Low ranking yakuza Minami is given the job of killing Ozaki, one of his superiors in fear of Ozaki’s mental instability being detrimental for business. Minami isn’t exactly up to the task though as Ozaki is very much a mentor to Minami and the two share a deep bond. A mishap on the road however leads to Ozaki being inadvertently mortally wounded, although after Minami makes a pit stop to clear his thoughts Ozaki’s body mysteriously disappears from Minami’s car. Completely baffled, Minami sets out on the increasingly surreal journey to find Ozaki encountering one strange character and situation after another while also uncovering some truths about himself along the way.
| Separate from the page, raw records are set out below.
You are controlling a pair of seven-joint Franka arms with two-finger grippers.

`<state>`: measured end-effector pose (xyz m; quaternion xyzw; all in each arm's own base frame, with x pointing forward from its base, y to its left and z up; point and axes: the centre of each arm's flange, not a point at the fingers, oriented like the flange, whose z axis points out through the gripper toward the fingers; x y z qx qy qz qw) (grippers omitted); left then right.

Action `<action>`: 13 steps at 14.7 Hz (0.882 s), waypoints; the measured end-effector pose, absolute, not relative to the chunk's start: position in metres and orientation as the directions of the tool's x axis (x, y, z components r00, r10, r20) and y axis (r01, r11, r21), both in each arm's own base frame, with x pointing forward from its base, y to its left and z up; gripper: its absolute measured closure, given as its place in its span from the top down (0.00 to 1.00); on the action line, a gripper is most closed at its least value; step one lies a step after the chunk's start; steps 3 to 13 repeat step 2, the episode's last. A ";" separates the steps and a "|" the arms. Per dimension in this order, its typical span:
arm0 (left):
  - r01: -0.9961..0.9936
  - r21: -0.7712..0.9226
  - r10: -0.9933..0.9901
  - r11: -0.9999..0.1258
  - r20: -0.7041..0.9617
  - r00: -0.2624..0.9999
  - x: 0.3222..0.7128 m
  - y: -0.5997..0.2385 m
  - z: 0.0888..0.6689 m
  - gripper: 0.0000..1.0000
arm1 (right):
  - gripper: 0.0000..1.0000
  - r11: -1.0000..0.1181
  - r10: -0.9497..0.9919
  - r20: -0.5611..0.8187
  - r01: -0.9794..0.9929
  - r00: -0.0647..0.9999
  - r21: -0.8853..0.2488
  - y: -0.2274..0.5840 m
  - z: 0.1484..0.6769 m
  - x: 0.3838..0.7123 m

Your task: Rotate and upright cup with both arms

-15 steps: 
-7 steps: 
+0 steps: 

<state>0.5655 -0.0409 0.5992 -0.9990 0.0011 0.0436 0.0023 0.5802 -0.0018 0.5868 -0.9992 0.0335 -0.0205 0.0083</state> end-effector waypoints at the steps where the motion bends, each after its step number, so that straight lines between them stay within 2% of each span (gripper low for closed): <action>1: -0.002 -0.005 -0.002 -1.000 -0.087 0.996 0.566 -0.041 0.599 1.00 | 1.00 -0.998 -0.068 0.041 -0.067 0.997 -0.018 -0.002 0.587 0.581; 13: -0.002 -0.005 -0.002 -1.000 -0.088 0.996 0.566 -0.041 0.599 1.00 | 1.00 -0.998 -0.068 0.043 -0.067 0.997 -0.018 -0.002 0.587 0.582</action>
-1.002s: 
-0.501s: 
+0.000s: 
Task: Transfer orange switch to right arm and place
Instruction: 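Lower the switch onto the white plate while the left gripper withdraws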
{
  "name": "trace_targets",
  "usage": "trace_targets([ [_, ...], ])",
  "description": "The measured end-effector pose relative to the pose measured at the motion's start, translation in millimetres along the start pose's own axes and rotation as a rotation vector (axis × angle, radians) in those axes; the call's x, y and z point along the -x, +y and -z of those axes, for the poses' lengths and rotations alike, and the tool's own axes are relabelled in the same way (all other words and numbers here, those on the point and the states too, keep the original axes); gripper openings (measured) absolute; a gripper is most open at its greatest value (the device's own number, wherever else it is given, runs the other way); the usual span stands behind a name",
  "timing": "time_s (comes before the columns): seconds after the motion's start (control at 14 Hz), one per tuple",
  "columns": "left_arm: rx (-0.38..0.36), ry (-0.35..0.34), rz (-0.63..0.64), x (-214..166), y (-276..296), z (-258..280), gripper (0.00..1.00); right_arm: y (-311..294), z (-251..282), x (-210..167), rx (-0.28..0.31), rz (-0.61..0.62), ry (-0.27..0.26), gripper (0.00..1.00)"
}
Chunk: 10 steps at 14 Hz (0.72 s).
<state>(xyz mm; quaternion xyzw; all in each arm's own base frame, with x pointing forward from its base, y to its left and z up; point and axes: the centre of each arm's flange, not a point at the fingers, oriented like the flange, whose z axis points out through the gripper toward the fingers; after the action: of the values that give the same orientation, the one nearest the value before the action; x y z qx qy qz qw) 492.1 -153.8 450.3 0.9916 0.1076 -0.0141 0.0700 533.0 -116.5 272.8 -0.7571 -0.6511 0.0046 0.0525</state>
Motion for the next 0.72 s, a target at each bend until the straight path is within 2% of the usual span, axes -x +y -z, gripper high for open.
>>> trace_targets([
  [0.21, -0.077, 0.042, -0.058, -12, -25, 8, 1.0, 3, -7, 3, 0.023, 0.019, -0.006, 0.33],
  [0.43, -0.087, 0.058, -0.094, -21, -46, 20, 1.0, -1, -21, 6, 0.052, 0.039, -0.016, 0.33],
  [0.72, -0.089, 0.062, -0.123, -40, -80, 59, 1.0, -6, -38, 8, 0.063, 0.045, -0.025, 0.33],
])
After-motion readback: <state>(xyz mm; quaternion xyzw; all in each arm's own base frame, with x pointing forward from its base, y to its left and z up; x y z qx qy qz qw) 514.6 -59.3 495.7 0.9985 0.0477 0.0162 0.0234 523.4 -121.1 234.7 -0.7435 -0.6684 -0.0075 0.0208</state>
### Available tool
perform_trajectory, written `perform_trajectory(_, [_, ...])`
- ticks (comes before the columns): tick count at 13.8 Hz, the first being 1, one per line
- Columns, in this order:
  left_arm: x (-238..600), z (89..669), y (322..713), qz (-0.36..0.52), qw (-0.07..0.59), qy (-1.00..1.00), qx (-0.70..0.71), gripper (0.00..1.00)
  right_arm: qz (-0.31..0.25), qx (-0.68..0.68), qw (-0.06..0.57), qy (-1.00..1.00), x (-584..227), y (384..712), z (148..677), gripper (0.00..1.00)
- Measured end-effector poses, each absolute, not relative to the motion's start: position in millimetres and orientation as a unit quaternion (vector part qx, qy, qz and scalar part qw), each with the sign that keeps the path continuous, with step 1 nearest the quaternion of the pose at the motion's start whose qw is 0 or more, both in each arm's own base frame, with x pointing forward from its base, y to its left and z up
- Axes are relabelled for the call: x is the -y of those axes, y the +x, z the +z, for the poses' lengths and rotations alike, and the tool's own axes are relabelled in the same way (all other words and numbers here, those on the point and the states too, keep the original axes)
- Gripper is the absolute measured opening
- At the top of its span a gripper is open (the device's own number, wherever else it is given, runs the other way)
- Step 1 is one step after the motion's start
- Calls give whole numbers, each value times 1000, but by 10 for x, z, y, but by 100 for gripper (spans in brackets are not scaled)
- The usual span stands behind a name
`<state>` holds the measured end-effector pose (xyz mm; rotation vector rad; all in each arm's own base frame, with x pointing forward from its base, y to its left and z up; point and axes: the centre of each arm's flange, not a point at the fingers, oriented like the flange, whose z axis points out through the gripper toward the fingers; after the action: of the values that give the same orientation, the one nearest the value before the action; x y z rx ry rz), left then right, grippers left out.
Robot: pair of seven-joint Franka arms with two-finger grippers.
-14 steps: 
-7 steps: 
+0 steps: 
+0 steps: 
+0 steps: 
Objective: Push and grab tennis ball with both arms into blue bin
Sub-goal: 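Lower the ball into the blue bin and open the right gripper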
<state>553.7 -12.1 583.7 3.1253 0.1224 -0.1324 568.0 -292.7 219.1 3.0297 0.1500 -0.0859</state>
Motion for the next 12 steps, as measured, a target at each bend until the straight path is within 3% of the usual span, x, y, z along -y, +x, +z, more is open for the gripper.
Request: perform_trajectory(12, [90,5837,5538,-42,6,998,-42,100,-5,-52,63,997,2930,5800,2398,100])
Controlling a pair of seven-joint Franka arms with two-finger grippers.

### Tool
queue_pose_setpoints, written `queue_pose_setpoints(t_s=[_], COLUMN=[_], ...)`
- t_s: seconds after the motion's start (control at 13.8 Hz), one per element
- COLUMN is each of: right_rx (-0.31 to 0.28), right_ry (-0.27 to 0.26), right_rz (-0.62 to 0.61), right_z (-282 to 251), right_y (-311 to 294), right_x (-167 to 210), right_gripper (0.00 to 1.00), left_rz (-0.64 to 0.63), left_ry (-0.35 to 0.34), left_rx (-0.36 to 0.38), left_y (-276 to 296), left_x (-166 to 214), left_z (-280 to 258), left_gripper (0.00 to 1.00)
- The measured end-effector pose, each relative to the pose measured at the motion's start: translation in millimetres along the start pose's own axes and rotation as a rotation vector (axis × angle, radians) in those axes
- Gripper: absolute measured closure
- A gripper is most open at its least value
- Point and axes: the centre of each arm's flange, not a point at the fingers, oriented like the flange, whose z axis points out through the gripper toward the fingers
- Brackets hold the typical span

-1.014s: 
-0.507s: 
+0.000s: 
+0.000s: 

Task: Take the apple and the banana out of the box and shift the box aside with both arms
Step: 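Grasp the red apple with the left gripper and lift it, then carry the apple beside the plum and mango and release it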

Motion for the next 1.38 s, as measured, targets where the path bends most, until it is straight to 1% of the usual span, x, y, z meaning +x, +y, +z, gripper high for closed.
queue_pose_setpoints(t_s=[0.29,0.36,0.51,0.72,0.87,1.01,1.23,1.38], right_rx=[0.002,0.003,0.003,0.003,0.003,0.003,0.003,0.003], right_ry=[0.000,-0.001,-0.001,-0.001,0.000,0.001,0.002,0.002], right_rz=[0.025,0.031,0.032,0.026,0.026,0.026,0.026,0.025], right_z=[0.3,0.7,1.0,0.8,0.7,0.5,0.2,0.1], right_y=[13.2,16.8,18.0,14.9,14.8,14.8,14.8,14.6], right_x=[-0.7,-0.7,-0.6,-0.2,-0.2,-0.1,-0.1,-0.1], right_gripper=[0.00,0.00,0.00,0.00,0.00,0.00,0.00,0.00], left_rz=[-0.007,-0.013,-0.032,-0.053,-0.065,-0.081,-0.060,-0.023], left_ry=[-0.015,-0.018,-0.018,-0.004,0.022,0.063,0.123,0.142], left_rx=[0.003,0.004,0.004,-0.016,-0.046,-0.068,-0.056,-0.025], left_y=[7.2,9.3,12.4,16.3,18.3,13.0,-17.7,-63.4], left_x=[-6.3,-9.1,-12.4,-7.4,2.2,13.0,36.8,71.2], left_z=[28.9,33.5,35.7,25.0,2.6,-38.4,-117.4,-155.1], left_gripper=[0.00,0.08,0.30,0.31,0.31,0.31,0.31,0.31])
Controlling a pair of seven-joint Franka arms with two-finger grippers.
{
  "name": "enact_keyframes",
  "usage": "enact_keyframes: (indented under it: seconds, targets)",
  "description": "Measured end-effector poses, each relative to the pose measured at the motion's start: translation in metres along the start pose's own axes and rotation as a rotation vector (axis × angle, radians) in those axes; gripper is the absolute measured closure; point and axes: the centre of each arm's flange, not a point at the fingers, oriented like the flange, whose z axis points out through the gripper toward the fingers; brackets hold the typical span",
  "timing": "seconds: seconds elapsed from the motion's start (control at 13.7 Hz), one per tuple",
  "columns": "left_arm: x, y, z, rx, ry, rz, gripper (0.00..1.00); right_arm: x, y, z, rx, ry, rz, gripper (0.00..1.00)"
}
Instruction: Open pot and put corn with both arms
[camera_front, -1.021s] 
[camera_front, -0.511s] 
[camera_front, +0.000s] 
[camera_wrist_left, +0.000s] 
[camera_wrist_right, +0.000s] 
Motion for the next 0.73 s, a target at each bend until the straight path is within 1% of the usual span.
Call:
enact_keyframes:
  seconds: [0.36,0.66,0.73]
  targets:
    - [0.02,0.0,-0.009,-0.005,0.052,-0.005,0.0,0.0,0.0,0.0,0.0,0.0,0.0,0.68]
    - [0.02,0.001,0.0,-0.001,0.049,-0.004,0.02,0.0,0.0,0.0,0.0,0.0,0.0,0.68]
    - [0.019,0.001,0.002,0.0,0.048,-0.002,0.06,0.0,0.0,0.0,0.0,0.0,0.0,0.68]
Given the material, its inevitable that Gozu (literally “Cow head”) would be compared to the works of the David’s Lynch and Cronenberg and Miike himself acknowledges those comparisons. There are indeed moments where Gozu resembles films like Lynch’s Lost Highway (1997) and Cronenberg’s Naked Lunch (1991) however ultimately the brand of surrealism on display in Gozu is quintessentially Miike. Here Miike takes the slow burn approach ala Audition and fuses it with yakuza elements along with the absurdity of The Happiness of the Katakuris sans the musical numbers. Some of the situations Minami finds himself in are so over the top in their bizarreness that the film crosses over into comedic territory while still being unsettling due to their sheer oddness. And odd is it ever. Men with half the pigment in their face missing, a deranged brother and lactating sister inn keeping team, the titular cow headed demon, these are the types that inhabit the world of Gozu, not to mention a climatic scene which will give even the most jaded viewers something they’ve never seen before. Like Lynch, Miike often gets accused of weirdness for weirdness sake by those who can’t see past the abstractions and there’s much more to Gozu than a bunch of random strangeness, although it is the bewildering nature of the film that makes Minami’s search for Ozaki all the more engaging and the flashbacks of Minami and Ozaki also make the film a non too subtle exploration of Minami coming to grips with his own sexuality.
Originally Gozu was never intended to play in theatres as it was designed a “V-Cinema” direct to video/DVD project in Japan. Thankfully that didn’t happen as although the film did end up going direct to video in Japan, the film ended up playing at the Director’s Fortnight in Cannes and it wound up playing other festivals as well such as the Toronto International Film Festival and South By Southwest. The film actually did have a theatrical run in the US as well. Perhaps nowadays direct to video films aren’t looked down upon as much as they may have been in the past with the numerous changes in the film industry but in Japan V-Cinema hasn’t really had the stigma attached to it as it has in other countries, although Miike claims (perhaps jokingly) in an interview on Cinema Epoch’s 2-disc special edition DVD of Gozu that his video productions are usually seen only by young kids in the Japanese countryside. Thankfully that wasn’t the case with Gozu otherwise they’re be a good chance of it never leaving Japan. As is the case with the majority of Miike’s genre efforts, Gozu may only appeal to a select audience and it may even be a bit much to take for some Miike fans which is saying something but it’s a testament to one of the most consistently interesting and creative cinematic minds still working today.